Aim of the task: An exact restatement of the entire listing is needed, excluding all images.

:: Supplied data ::

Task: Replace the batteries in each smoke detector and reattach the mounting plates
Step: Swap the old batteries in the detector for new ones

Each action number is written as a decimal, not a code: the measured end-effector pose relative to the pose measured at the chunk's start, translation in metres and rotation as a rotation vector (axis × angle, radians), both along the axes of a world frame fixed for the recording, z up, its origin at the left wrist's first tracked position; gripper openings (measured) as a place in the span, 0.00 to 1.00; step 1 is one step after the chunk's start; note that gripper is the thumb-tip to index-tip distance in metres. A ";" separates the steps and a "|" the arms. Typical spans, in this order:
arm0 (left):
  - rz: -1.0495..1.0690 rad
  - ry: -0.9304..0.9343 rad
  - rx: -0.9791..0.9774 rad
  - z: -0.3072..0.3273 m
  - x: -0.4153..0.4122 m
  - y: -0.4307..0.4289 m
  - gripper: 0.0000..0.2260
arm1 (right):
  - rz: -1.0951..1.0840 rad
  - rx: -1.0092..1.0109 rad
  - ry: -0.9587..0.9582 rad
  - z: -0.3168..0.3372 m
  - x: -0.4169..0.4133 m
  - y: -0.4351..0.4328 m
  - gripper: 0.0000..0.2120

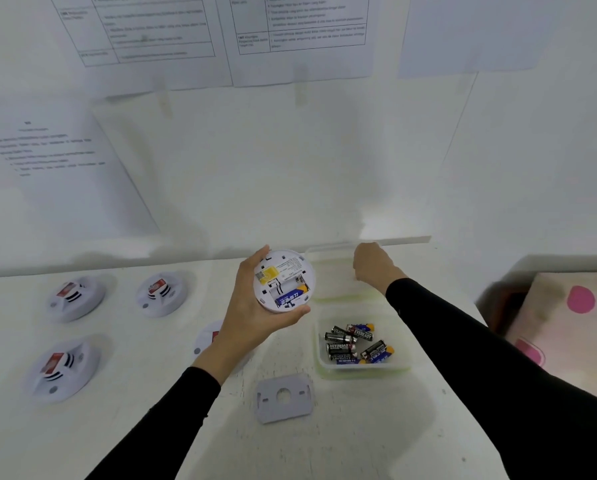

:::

Completed task:
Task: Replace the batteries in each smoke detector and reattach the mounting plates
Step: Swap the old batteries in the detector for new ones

Each action number is written as a decimal, not a code: the measured end-effector pose relative to the pose measured at the chunk's start, translation in metres and rotation as a rotation vector (axis × angle, radians), both along the axes of a world frame fixed for the recording, z up, its origin at the left wrist's first tracked position; gripper openings (measured) as a place in the span, 0.00 to 1.00; step 1 is one step after the chunk's start; note that gripper is the thumb-tip to index-tip distance in metres. A ";" separates the steps and a "|" the arms. Typical spans, in this order:
arm0 (left):
  - rz: -1.0495..1.0690 rad
  - ry: -0.9304..0.9343 rad
  - rx: -0.9791..0.9774 rad
  - z: -0.3072..0.3273 m
  - x: -0.4153..0.4122 m
  - y: -0.4307..0.4289 m
  - gripper: 0.0000..0.2260
arm1 (right):
  - rz: -1.0951..1.0840 rad
  - rx: -1.0092..1.0109 rad
  - ry: -0.9587..0.9582 rad
  - z: -0.3168..0.3372 m
  - x: -0.4169..0.4133 m
  - y: -0.4351..0.4328 m
  - gripper: 0.0000..0.2120

Nothing remains to be done in this exercise.